Speech by Dr. Renzo Daviddi, Deputy Head of the EU Delegation to BiH at the annual international conference of the Paneuropean Union

Dear Presidents, dear Members of Parliaments, Excellences, Lady and Gentlemen, dear conference participants – first of all, I would like to thank you for the invitation and the opportunity to speak at this conference of the Pan-European Union of Bosnia and Herzegovina.   

I would like to focus my short presentation on two main themes which are both relevant to the Pan-European Movement and the broader audience gathered here today – namely the challenges and opportunities for Bosnia and Herzegovina in the EU accession process; and the urgent need for economic reforms to revitalise the country’s stagnant economy.  

When it comes to the EU strategic approach, there are some basic principles valid for Bosnia and Herzegovina as well as for the rest of the region. They can be summarized by ‘Fundamentals First’ and include: strengthening rule of law and fundamental rights; strengthening and reforming economic governance and competitiveness, and strengthening democratic institutions.

The latest Progress Report which the European Commission published earlier this month should be used – almost line by line – when designing the work plans and tasks of future governments and parliaments. I would like to encourage the policy makers that will govern Bosnia and Herzegovina but also the citizens that should hold them accountable, to address the very many deficiencies and failures that are outlined in the Progress Report.  

It is clear that carrying out these tasks require responsible, dedicated and competent authorities. Those who will be forming the new governments in Bosnia and Herzegovina after the recent elections are facing a huge responsibility to address these tasks and deliver results to the citizens to finally get the country moving from the current impasse. There is no time to loose and therefore we very much look forward to a swift government formation at all levels to enable the hard work to finally start.

Let me reiterate that the EU agenda remains unchanged:

Discrimination in elections to the State Presidency and the House of People has to be ended.

Of crucial importance to the EU is that an effective coordination on EU matters is finally ensured: Bosnia and Herzegovina needs to be able to speak to the EU with one voice, and effective coordination will enable Bosnia and Herzegovina to agree country-wide sectors strategies – such as in infrastructure, agriculture, environment, social development, etc.   

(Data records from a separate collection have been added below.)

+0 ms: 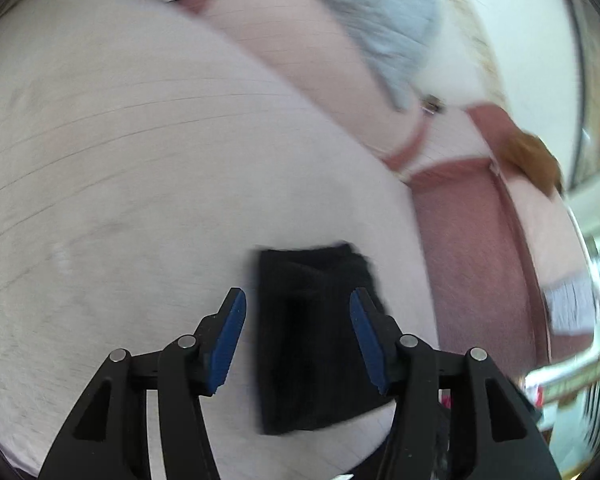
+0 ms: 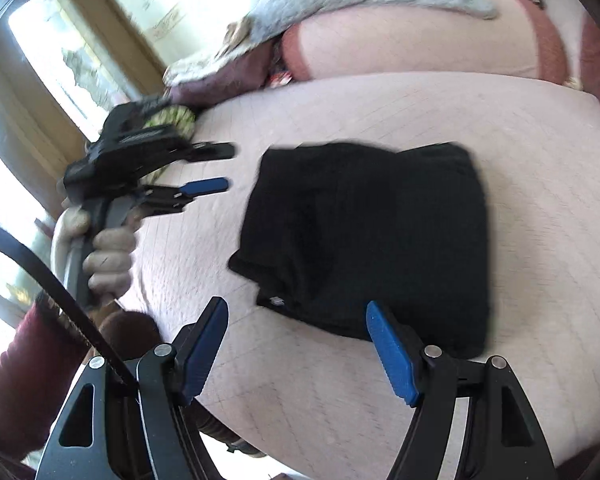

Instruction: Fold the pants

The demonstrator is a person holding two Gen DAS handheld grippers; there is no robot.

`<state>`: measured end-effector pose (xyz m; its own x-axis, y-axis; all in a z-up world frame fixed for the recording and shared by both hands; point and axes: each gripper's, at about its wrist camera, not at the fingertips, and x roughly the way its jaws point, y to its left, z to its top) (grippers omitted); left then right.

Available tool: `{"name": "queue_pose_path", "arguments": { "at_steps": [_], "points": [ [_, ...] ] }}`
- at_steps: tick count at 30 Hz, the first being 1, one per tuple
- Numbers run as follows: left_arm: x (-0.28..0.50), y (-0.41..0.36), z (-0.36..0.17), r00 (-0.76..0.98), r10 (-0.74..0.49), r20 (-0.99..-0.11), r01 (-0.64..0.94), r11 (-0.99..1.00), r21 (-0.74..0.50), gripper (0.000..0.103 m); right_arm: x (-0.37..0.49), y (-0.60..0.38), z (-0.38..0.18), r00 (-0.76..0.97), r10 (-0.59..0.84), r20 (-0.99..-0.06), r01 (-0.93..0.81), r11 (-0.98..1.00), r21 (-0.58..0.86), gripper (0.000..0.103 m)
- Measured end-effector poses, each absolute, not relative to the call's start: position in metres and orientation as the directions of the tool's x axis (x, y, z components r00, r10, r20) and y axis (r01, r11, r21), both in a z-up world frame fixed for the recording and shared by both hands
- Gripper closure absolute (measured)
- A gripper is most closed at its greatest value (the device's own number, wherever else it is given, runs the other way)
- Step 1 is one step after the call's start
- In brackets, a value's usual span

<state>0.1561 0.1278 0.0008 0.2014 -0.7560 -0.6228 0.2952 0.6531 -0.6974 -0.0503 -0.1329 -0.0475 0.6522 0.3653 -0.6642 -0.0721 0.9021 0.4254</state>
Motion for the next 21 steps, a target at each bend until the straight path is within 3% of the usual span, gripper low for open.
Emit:
{"name": "queue_pose_path", "arguments": {
  "at_steps": [4, 7, 9, 11, 17, 19, 21],
  "points": [
    [0.149, 0.076, -0.001, 0.153, -0.753, -0.64, 0.358, 0.645, -0.674, 0.046, -0.039, -0.174, -0.046, 0.691, 0.323, -0.647, 0.031, 0.881, 0.472, 0.026],
    [0.152, 0.056, -0.031, 0.163, -0.685, -0.71, 0.323, 0.718, -0.617, 0.046, -0.015, -0.201, -0.046, 0.702, 0.315, -0.639, 0.094, 0.848, 0.521, 0.026],
    [0.151, 0.059, -0.046, 0.167, -0.681, -0.713, 0.298, 0.724, -0.622, 0.046, 0.005, -0.213, -0.047, 0.7, 0.289, -0.653, 0.132, 0.847, 0.516, 0.026],
    [0.148, 0.064, -0.053, 0.175, -0.693, -0.7, 0.293, 0.715, -0.635, 0.046, 0.029, -0.212, -0.047, 0.676, 0.239, -0.697, 0.164, 0.874, 0.458, 0.026],
    [0.139, 0.071, -0.059, 0.212, -0.665, -0.716, 0.357, 0.735, -0.577, 0.046, 0.123, -0.183, -0.089, 0.507, -0.048, -0.861, 0.17, 0.984, 0.045, 0.026],
    [0.139, 0.069, -0.057, 0.218, -0.65, -0.728, 0.362, 0.746, -0.559, 0.046, 0.138, -0.193, -0.096, 0.486, -0.037, -0.873, 0.193, 0.979, 0.066, 0.027],
    [0.139, 0.07, -0.053, 0.217, -0.648, -0.73, 0.342, 0.751, -0.565, 0.046, 0.131, -0.214, -0.085, 0.527, 0.019, -0.85, 0.248, 0.953, 0.175, 0.026]
  ]
}}
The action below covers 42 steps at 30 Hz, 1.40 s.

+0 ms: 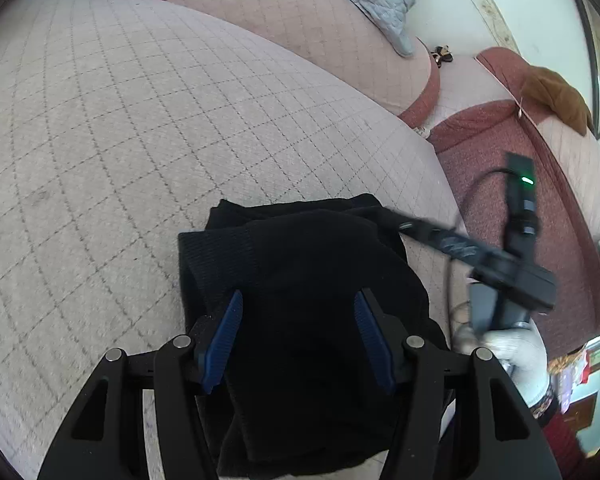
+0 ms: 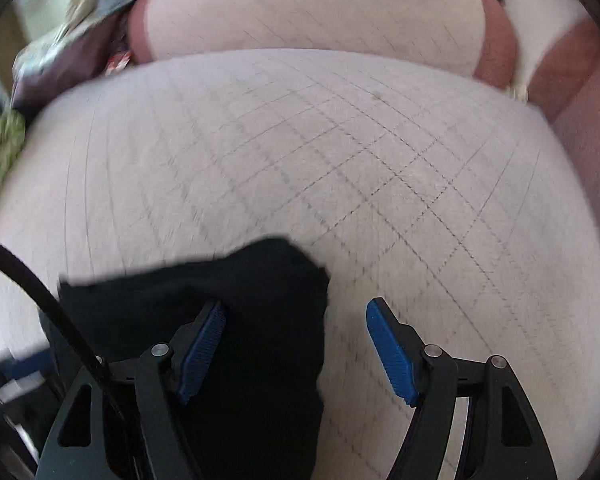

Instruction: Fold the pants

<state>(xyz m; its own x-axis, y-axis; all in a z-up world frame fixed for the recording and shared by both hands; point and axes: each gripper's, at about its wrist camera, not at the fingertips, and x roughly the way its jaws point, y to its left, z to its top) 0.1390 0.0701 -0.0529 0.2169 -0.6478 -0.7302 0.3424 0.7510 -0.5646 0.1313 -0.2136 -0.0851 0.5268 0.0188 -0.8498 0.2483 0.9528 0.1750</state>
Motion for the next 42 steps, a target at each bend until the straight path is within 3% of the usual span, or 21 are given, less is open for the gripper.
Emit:
{"name": "queue_pose_path", "arguments": {
  "at_steps": [6, 11, 13, 14, 16, 18, 24, 28, 31, 35, 42],
  "points": [
    [0.104, 0.083, -0.022, 0.289, -0.568, -0.77, 0.332, 0.814, -0.476, 0.046, 0.036, -0.245, -0.052, 0.645, 0.058, -0.762, 0.27, 0.916, 0.298, 0.025],
    [0.052, 0.089, 0.005, 0.36, -0.57, -0.739, 0.342, 0.817, -0.464, 0.044, -0.041, -0.228, -0.046, 0.7, -0.038, -0.713, 0.278, 0.934, 0.223, 0.024],
    [0.039, 0.087, 0.012, 0.377, -0.562, -0.736, 0.343, 0.823, -0.452, 0.044, -0.071, -0.216, -0.04, 0.749, -0.118, -0.652, 0.302, 0.937, 0.176, 0.024],
    [0.035, 0.082, 0.015, 0.382, -0.553, -0.74, 0.34, 0.829, -0.443, 0.044, -0.081, -0.212, -0.038, 0.766, -0.152, -0.625, 0.316, 0.935, 0.16, 0.021],
    [0.025, 0.078, 0.023, 0.399, -0.538, -0.742, 0.352, 0.837, -0.418, 0.044, -0.103, -0.208, -0.028, 0.803, -0.241, -0.545, 0.366, 0.921, 0.132, 0.002],
    [0.014, 0.068, 0.035, 0.438, -0.509, -0.741, 0.364, 0.854, -0.372, 0.044, -0.115, -0.213, -0.02, 0.833, -0.293, -0.469, 0.393, 0.91, 0.129, 0.0],
    [-0.009, 0.052, 0.054, 0.501, -0.461, -0.732, 0.389, 0.876, -0.285, 0.041, -0.097, -0.247, -0.016, 0.825, -0.243, -0.51, 0.375, 0.911, 0.173, 0.0],
    [-0.01, 0.045, 0.044, 0.484, -0.433, -0.76, 0.366, 0.889, -0.274, 0.04, -0.079, -0.26, -0.043, 0.782, -0.201, -0.59, 0.375, 0.908, 0.187, 0.001],
    [-0.005, 0.047, 0.037, 0.464, -0.412, -0.784, 0.331, 0.902, -0.278, 0.04, -0.075, -0.266, -0.048, 0.781, -0.117, -0.613, 0.343, 0.901, 0.265, 0.015],
    [0.002, 0.051, 0.036, 0.473, -0.384, -0.793, 0.287, 0.918, -0.273, 0.04, -0.078, -0.272, -0.05, 0.795, -0.068, -0.603, 0.328, 0.885, 0.332, 0.014],
    [0.014, 0.058, 0.025, 0.452, -0.369, -0.812, 0.239, 0.927, -0.289, 0.04, -0.065, -0.283, -0.086, 0.745, 0.163, -0.647, 0.307, 0.777, 0.55, 0.014]
  ]
}}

Effective coordination has a direct link to the development of the country and the living standards of the citizens: It would enable the EU to release our assistance funds which are aimed to facilitate the modernization of the country, spurring economic growth and creation of jobs and sustainable livelihoods for the people.
The EU remains committed to sustain the reform efforts of this country , including with financial assistance
And this leads me to the socio-economic situation of this country, which is indeed of concern – it is clear that Bosnia and Herzegovina faces some very critical challenges in the next four to five years. The seriousness of the economic stalemate can be seen from some well-known facts which are hardly flattering:

Bosnia and Herzegovina has the highest rate of youth unemployment in Europe (59%) and the second-highest rate of overall unemployment in Europe (28%).

It has one of the highest tax burdens on labour (at 35-42 percent of total labour costs)

Bosnia and Herzegovina is the least business friendly county in the Western Balkans and among the last business friendly countries in the world and has one of the lowest rankings of European countries in the Corruption Perceptions Index.

It has the highest level of social assistance spending in the region (in percent of GDP) ad has the worst targeting of social assistance spending (in percent that reaches the poor)

The new authorities have the obligation to address the needed socio-economic reforms. We know that employment (or rather unemployment) is the top concern for the vast majority of people in the country. People want jobs and they want to earn a decent living. They want less corruption; they want social assistance targeted at those that need it.

The EU and all other International Partners are ready to help in addressing these socio-economic challenges if you want us to. In July this year, citizens and experts from all segments of the society of Bosnia and Herzegovina – from civil society, employers and employees associations, political parties, media etc. – assisted by the EU, the US and the International Financial Institutions,  spelt out concretely in the Compact for Jobs and Growth, what they think should be done to get the economy moving. The conclusions of this biggest socio-economic consultation process ever undertaken in Bosnia and Herzegovina include precise requests to the new Governments:  

Reduce taxation on work to make it less of a burden to employ new workers.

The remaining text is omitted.